According to Aragorn, the biggest challenges include sourcing water and maintaining the nutrition in the ground in terms of soil fertility.
Regenerative organic approach
“We’ve been planting and getting a lot of food out of this, so our focus right now is keeping up the soil fertility. We’re using manure from different other farmers such as chicken and cow manure.”
Aragorn said, apart from institutional Government support with his network of about 15-20 farmers, they are completely self-sufficient.
“Most of the elected officials are not coming from any kind of agricultural background, which again is not their fault.

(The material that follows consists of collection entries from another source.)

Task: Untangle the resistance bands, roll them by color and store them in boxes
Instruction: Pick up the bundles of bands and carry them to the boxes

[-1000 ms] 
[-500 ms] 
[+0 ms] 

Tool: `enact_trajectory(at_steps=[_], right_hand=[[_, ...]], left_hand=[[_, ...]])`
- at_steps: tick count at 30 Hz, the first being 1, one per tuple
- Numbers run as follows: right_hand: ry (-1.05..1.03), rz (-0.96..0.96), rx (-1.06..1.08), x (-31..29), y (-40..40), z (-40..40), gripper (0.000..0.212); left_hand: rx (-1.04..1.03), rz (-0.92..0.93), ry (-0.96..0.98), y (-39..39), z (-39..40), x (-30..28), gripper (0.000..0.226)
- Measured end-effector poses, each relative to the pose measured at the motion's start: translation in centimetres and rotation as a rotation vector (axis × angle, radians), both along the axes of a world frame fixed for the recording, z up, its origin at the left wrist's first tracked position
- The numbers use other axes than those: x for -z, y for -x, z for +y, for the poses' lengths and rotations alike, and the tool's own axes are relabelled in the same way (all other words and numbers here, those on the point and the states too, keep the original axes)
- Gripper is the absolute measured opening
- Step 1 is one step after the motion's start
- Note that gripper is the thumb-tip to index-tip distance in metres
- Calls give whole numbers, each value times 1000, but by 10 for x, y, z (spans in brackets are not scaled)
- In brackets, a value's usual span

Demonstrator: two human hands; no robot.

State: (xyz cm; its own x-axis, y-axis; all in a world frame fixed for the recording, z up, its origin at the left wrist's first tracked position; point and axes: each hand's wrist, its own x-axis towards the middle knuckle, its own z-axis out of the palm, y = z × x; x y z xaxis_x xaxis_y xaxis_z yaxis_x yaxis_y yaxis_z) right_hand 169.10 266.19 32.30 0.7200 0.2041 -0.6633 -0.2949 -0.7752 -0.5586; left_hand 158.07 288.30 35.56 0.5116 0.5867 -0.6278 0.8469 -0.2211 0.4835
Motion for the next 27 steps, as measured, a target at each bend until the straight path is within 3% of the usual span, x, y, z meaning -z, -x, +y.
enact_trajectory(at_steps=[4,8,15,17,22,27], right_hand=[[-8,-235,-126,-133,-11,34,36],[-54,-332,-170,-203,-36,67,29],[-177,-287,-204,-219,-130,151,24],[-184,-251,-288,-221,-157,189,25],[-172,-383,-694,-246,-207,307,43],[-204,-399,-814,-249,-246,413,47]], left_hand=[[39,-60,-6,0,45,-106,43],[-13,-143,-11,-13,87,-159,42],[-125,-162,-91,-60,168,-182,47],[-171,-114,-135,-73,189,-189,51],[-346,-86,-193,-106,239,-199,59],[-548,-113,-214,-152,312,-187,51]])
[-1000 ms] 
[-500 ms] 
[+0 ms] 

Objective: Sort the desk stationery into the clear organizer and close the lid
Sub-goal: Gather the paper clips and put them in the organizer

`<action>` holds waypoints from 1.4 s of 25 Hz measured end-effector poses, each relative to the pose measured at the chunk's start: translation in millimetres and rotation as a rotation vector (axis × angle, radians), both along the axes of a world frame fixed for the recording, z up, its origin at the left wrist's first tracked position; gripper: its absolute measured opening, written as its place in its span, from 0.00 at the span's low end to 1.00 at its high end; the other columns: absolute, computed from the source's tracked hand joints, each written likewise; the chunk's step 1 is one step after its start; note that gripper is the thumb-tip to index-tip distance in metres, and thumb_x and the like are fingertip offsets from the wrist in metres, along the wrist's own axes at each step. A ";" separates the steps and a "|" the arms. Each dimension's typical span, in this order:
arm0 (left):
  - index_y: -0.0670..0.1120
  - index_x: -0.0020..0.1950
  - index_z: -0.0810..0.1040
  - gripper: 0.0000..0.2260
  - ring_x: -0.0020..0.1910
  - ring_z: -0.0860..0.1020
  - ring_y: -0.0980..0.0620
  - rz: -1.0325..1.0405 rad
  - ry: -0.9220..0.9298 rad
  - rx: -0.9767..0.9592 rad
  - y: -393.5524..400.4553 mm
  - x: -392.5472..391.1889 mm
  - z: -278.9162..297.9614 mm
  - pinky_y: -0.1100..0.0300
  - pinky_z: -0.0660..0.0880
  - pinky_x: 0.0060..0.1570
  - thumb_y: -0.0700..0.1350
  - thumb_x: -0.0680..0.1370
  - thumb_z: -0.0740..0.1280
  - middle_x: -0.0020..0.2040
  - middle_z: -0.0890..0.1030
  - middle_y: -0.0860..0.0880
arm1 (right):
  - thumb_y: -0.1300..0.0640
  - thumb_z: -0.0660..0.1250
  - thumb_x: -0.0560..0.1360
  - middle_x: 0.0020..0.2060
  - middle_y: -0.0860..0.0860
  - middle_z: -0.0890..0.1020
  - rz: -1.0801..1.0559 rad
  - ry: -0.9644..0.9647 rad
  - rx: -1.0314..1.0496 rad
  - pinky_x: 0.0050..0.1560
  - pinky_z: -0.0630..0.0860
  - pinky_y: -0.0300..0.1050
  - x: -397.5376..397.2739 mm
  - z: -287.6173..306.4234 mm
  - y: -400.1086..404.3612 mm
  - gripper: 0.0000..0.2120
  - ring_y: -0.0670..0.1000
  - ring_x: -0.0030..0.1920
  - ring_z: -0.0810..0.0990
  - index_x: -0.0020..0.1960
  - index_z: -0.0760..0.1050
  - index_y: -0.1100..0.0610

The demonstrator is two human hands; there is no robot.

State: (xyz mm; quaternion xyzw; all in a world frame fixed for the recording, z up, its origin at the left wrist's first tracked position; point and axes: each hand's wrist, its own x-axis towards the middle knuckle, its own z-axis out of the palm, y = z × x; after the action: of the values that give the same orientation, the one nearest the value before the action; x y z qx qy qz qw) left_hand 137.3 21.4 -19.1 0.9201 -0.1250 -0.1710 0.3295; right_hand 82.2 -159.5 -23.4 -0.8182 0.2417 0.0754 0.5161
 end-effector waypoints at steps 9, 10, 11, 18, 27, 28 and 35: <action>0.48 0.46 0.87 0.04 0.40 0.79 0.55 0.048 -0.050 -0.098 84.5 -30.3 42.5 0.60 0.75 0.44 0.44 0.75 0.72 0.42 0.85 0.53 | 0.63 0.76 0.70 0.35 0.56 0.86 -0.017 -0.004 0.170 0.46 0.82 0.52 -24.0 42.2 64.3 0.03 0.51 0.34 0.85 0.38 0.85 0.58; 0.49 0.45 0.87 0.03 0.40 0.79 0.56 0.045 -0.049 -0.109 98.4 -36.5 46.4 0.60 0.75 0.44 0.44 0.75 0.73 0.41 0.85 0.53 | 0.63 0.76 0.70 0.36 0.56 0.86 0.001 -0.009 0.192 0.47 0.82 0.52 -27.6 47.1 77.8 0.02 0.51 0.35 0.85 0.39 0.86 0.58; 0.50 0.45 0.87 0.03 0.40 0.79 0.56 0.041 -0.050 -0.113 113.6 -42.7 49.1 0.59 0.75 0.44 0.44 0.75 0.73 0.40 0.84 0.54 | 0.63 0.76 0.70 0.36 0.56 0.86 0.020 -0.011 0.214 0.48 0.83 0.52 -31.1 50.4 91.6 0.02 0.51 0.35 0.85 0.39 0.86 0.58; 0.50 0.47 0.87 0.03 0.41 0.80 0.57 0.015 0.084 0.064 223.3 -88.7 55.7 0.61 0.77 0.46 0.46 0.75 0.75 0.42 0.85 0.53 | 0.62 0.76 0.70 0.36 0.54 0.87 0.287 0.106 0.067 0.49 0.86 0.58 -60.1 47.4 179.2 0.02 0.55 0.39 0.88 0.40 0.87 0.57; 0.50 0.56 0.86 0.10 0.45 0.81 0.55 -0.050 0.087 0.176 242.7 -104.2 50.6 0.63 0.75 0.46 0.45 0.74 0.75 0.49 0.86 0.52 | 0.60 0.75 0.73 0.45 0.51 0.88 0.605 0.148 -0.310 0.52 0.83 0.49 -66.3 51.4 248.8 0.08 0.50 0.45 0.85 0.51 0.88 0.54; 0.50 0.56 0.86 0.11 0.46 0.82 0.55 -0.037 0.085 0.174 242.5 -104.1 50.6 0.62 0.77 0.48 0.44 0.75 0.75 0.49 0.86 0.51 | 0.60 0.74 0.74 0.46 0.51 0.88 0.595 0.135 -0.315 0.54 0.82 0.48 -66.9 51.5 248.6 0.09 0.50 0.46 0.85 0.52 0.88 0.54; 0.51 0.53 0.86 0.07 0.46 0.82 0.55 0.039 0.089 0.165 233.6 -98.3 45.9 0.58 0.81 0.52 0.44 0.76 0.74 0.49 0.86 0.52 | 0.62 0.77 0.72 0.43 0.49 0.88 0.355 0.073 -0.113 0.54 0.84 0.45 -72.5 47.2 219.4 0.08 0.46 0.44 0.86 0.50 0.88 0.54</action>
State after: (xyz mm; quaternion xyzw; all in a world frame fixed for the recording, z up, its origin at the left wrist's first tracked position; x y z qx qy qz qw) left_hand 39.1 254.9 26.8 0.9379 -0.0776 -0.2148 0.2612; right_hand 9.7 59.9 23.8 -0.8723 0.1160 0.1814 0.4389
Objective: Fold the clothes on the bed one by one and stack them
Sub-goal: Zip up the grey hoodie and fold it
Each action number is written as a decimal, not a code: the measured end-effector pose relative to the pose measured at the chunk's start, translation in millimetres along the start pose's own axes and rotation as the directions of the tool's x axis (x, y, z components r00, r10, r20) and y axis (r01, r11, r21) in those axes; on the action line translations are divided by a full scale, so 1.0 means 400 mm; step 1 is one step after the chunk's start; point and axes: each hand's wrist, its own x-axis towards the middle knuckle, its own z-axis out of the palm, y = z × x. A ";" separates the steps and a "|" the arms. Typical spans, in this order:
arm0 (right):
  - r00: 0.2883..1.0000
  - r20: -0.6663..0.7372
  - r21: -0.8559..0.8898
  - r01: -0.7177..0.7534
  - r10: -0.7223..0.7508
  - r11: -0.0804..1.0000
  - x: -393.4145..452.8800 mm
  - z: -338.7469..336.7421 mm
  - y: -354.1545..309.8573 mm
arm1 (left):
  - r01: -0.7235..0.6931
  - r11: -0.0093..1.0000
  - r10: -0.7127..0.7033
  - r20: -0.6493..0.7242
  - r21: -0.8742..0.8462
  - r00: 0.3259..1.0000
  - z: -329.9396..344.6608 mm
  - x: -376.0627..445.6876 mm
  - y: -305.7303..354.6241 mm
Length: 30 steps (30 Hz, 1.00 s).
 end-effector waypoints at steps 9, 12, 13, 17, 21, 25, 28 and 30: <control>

They are educated and intelligent and cosmopolitan people, but they are more trained in the arts of banking and accountancy and media and they are not trained in the arts of the grassroots culture.”
He said VI’s agriculture development should not be about greenhouses or hydroponics, as they are not viable with climate change and increase hurricane activity.
Aragorn also noted that with those methods, there is a dependency on imports of chemicals from foreign markets, which should not be the case to produce food locally.
Greenhouses and Hydroponics outdated - Mr Dick-Read
The Virgin Islander said especially for the Caribbean region, “You’re much better off to have increased the attention to organic and regenerative agriculture… to expect to feed the population with a set of greenhouses and hydroponics farms right now is foolishness.”
According to him, those methods are also risky for this generation and climate, because they rely on electricity whereas there could be long periods of extended blackouts as with the case of hurricane season.
“Come a hurricane, come an earthquake, come another COVID-19 disaster, I can still grow food, but if you set-up a big greenhouse and if you rely on importing chemicals and fertilisers and if the greenhouse blows away, your money is wasted,” he said.
Aragorn said during the COVID-19 lockdown he was able to supply and distribute an estimated 300 boxes of food to easily feed approximately 300 families.
Ahead of the lockdown that came as a result of the COVID-19 pandemic, there were widespread concerns of the VI not having enough food for the Territory. "If there were 20 more farms like mine, we would be in a very better position than we are right now," he said.